The HP Wayward
27,000 people can fill a modest football stadium, which may be where HP holds their next early retirement party.
In another spasm of realignment, Hewlett Packard announced that they were cutting nearly thirty thousand jobs and reinvesting in R&D. This lurched follows the amazingly abbreviated tenure of their last CEO who pledged to make HP a software company, which isn’t remotely a core HP competency (OpenView has been their single shining exception). This follows the scandal-terminated run of their previous CEO, and the “It’s all about me” administration of the one before that.
It is good that Bill and Dave are dead, for the sight of what their company has become would kill them.
Having cut my technical eye teeth on HP gear mumble-mumble-mumble years ago, watching them flop about like a landed flounder is depressing. The HP brand was built primarily on solid engineering, high quality products and a corporate culture with a solid foundation. In the past decade HP has gone from innovator to commodity player, trusted provider to a nearly also-ran status, and aside from ink cartridge price gouging, have not innovated core products to any great degree. Even their purchase of Palm for an exorbitant price couldn’t earn them innovation points and was dumped faster than a psychotic coffee date.
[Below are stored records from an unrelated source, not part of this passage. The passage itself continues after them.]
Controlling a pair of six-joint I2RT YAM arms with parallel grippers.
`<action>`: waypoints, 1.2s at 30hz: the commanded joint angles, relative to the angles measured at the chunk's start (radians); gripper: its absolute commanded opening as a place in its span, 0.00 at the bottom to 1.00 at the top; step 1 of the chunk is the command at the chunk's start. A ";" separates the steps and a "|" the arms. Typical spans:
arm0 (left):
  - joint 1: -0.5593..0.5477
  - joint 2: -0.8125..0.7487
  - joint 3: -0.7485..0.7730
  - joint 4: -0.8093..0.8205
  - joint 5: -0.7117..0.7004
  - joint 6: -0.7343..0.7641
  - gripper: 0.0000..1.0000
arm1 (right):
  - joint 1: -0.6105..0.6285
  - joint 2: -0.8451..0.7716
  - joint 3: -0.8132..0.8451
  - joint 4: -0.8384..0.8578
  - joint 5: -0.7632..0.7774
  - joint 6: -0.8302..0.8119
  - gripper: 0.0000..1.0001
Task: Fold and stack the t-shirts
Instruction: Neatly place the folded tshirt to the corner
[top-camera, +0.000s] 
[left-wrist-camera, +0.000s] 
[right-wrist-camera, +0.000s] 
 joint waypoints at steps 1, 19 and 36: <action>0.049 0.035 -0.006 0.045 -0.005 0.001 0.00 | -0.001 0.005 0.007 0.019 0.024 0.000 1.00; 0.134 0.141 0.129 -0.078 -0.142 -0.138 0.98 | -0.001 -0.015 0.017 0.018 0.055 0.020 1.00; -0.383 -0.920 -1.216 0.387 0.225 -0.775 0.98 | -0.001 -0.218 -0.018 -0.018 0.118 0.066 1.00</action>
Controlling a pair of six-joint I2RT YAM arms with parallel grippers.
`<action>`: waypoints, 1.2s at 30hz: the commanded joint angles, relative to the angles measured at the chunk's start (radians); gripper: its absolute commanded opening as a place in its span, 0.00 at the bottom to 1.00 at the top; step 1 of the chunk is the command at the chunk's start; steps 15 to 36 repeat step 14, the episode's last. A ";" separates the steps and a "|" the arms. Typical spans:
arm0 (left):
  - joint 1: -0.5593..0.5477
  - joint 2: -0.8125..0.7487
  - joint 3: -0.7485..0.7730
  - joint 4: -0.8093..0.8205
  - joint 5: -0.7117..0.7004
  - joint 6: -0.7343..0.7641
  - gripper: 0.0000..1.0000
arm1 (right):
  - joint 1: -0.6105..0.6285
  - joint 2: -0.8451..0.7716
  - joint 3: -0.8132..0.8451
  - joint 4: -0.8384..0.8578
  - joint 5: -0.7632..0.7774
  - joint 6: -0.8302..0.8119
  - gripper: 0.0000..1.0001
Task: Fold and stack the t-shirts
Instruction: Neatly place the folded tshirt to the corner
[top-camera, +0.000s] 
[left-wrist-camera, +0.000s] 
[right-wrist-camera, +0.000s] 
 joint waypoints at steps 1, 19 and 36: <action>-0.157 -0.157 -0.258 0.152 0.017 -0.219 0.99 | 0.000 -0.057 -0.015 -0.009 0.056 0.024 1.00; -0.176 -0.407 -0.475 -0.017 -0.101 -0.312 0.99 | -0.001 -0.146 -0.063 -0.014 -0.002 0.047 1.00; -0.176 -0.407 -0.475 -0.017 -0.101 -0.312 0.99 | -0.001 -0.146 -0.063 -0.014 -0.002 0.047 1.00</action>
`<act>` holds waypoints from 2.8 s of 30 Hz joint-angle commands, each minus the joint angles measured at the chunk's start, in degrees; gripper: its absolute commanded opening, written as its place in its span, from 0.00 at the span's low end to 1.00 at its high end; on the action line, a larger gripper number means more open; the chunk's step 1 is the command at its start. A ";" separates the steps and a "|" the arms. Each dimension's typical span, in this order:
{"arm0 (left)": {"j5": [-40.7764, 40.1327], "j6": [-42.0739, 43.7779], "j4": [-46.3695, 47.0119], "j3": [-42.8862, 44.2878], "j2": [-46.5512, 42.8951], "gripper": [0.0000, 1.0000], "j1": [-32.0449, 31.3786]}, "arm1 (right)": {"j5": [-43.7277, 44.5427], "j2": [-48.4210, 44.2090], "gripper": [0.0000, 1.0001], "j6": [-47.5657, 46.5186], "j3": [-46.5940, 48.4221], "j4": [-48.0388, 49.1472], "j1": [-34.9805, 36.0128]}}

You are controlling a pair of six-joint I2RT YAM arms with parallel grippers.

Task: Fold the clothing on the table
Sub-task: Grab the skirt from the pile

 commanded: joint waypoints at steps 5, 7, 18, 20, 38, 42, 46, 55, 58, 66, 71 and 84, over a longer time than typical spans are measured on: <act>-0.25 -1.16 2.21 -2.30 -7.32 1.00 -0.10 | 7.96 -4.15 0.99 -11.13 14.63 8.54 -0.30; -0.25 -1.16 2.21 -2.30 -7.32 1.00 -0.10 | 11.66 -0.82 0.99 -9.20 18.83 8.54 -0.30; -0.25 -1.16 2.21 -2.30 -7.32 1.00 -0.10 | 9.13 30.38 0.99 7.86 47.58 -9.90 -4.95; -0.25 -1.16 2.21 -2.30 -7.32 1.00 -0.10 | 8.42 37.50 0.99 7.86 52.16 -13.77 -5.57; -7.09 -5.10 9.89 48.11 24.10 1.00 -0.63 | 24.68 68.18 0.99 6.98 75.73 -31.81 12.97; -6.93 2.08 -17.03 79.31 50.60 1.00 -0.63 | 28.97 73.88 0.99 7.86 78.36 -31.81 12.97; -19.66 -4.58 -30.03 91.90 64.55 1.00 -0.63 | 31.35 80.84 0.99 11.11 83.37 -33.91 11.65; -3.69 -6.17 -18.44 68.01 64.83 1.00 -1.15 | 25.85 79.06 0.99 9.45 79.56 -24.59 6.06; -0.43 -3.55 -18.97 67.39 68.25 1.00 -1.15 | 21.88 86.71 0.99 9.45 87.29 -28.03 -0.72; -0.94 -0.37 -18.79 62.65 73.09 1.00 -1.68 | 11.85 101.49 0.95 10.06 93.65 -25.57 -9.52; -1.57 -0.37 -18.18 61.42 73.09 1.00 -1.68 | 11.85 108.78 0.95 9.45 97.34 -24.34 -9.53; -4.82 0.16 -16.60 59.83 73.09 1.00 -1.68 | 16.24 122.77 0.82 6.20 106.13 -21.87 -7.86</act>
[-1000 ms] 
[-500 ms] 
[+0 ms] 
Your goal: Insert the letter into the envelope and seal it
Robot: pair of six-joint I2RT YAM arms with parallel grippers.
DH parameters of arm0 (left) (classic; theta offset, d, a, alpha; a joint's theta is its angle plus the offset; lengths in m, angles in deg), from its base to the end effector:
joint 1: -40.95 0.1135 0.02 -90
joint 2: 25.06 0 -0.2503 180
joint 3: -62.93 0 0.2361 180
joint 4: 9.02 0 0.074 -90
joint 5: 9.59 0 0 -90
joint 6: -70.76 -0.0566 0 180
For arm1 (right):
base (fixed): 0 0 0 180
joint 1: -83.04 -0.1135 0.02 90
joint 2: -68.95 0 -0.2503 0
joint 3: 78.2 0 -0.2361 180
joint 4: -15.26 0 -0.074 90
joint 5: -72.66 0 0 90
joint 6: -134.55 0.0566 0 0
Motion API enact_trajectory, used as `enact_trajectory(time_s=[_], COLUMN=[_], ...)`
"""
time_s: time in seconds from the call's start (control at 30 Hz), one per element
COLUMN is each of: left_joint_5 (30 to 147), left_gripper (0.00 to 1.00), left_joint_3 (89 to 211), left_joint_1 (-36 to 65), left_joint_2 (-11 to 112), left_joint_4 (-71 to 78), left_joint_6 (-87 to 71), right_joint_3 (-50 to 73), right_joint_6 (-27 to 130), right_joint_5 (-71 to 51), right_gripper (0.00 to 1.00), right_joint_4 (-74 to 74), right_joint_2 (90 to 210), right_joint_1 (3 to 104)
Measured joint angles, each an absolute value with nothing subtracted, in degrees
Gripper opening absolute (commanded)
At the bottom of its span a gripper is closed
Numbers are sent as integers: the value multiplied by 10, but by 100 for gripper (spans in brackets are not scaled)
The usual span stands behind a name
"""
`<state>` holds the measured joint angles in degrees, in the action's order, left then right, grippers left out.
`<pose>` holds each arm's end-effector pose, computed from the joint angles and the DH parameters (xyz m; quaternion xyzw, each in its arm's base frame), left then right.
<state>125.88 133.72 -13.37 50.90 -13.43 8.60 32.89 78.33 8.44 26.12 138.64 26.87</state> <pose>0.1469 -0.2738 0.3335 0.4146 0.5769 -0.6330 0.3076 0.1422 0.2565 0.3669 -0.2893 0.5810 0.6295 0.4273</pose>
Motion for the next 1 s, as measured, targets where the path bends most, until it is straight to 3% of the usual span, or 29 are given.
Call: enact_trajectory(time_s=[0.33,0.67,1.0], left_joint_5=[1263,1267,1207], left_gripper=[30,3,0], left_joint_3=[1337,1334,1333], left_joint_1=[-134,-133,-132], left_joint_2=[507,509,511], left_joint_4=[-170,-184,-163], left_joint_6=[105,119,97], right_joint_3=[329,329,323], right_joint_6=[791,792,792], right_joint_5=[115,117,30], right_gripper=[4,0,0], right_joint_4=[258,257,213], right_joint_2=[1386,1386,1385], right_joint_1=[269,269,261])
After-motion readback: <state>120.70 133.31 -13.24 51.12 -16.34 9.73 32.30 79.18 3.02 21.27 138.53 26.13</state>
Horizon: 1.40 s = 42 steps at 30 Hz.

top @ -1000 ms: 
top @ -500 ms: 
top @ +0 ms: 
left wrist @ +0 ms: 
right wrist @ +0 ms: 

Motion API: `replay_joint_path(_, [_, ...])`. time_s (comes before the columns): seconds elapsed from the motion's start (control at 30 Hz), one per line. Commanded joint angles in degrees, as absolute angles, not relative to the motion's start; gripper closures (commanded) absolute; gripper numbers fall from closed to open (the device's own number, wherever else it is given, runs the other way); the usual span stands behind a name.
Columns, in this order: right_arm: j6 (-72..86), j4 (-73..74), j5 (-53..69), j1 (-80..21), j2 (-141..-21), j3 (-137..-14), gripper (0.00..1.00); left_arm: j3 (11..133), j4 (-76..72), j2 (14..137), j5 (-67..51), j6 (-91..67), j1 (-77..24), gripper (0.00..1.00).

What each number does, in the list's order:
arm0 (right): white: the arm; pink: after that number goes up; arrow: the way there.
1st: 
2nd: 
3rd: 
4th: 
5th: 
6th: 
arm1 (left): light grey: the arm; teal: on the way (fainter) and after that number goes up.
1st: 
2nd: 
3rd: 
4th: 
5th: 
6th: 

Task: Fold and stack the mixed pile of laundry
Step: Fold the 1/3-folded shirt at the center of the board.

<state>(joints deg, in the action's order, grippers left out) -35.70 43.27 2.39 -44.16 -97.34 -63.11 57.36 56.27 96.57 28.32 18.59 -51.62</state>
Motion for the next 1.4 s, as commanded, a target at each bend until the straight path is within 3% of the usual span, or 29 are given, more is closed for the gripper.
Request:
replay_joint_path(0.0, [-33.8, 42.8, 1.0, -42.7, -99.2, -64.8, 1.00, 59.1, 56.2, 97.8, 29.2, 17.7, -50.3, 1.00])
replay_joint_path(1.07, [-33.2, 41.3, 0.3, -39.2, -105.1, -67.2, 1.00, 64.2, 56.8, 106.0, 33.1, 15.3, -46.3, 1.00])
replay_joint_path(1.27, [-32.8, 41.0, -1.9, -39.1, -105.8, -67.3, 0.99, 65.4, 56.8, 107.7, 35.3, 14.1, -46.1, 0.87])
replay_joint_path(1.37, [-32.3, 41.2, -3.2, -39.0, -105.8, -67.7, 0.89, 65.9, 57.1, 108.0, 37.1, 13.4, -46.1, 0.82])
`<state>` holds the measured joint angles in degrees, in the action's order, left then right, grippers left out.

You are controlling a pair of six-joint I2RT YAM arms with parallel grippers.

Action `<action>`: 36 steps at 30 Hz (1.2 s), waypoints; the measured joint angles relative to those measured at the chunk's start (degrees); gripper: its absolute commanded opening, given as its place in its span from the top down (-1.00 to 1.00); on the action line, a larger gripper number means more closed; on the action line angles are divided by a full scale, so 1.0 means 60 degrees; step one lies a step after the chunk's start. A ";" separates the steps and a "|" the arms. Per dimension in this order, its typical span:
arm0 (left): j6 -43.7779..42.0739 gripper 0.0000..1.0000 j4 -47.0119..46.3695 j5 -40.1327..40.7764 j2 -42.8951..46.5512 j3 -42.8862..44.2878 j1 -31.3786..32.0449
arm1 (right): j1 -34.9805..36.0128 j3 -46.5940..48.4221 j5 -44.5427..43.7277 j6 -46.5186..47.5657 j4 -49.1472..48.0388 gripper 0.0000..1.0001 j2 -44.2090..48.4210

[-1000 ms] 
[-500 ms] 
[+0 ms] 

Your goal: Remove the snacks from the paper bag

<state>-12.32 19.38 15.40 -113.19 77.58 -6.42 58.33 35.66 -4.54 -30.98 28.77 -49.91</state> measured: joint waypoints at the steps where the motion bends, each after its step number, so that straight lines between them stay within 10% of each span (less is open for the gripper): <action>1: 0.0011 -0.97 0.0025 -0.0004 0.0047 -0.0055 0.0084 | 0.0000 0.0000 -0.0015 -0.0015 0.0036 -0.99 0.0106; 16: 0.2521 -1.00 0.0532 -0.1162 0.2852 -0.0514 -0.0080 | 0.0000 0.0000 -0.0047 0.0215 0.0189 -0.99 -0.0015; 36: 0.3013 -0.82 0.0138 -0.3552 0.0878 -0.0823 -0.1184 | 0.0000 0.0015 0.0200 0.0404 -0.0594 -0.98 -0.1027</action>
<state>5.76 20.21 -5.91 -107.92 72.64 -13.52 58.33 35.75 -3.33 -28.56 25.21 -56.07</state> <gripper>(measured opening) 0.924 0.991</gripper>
There are just a few ways of making money and many ways to make less of it. HP used to be an engineering company that created sophisticated devices (many lost with the Agilent spin-off) and earned premium prices because of it (which sound like Apple in the new millennia). You can also make acceptable money in commodity markets (laptops and home printers) by being operationally efficient instead of innovative, which was once rationale for the HP merger with Compaq. Doing both at once, serving consumer and business markets is tough to do through central command and control, which was HP’s management shift about the time Compaq was bolted on.
One truth to life is that a brain can focus only on a limited number of things. A corporate brain is no different. HP engineered a major organizational flaw by diversifying while centralizing management. Had they maintained their original decentralized model, they would be swimming like a shark and not sinking like whale waste.
The marketing angle to HP’s saga revolves around managing a brand when your executives damage it. Among old HP hands who remember the Bill and Dave years, the HP brand has lapsed into disrepair. When consumers are asked about HP they may well view HP as a PC vendor with acceptable (not exceptional) products and voice resentment over $50 ink cartridges. IT buyers cannot keep HP as a primary vendor when their repeated errors (Itanium) cause entire product lines to suffer or disappear (HP3000s). All faith is lost when their services groups create all-day run-arounds to answer simple questions, as they did to me when I needed to extended a laptop on-site service contract (can’t be done — that service is no longer available).
But the main problem is that without a central value, and without decentralized management, HP cannot hope to create and promote a brand that inspires confidence. Odds are the new management won’t reverse the branding slide, and HP may hobble off some more playing fields as they squander cash on poor-fit acquisitions and lay-off the people who tried to make it work.